Instructions to follow: What you return must be the full data, repeated verbatim, with no pictures in it.
START Recorded information
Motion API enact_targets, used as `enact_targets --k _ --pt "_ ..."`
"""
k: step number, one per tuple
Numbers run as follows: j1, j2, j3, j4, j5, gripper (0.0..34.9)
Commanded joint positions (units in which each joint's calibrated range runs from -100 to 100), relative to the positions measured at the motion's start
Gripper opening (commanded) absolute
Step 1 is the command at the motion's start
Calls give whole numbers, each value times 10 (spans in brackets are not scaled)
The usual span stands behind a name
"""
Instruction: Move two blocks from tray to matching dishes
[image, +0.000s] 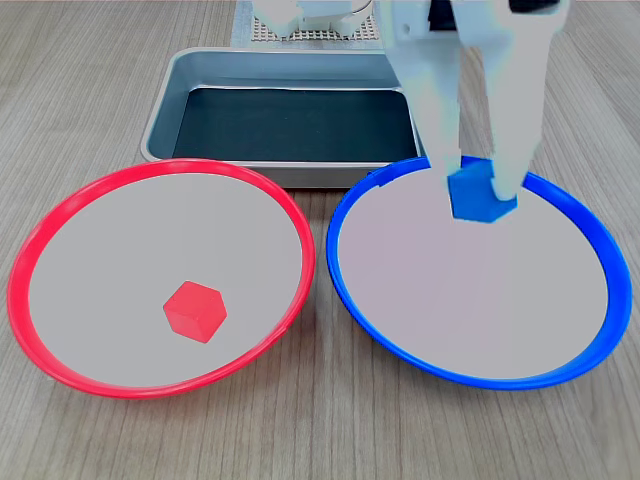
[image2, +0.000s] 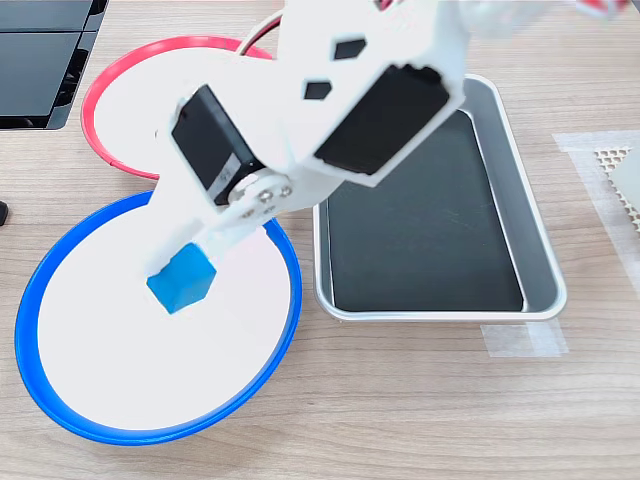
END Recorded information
Written response:
Motion API enact_targets, used as `enact_targets --k _ --pt "_ ..."`
"""
k: step number, one per tuple
Numbers run as follows: j1, j2, j3, j4, j5, gripper (0.0..34.9)
Commanded joint positions (units in which each joint's calibrated range runs from -100 to 100), relative to the positions measured at the motion's start
Gripper opening (commanded) absolute
Step 1 is the command at the motion's start
Calls give whole numbers, each value times 10 (spans in brackets are not scaled)
The usual span stands behind a name
"""
Instruction: Move two blocks from tray to matching dishes
[image, +0.000s] 
[image2, +0.000s] 

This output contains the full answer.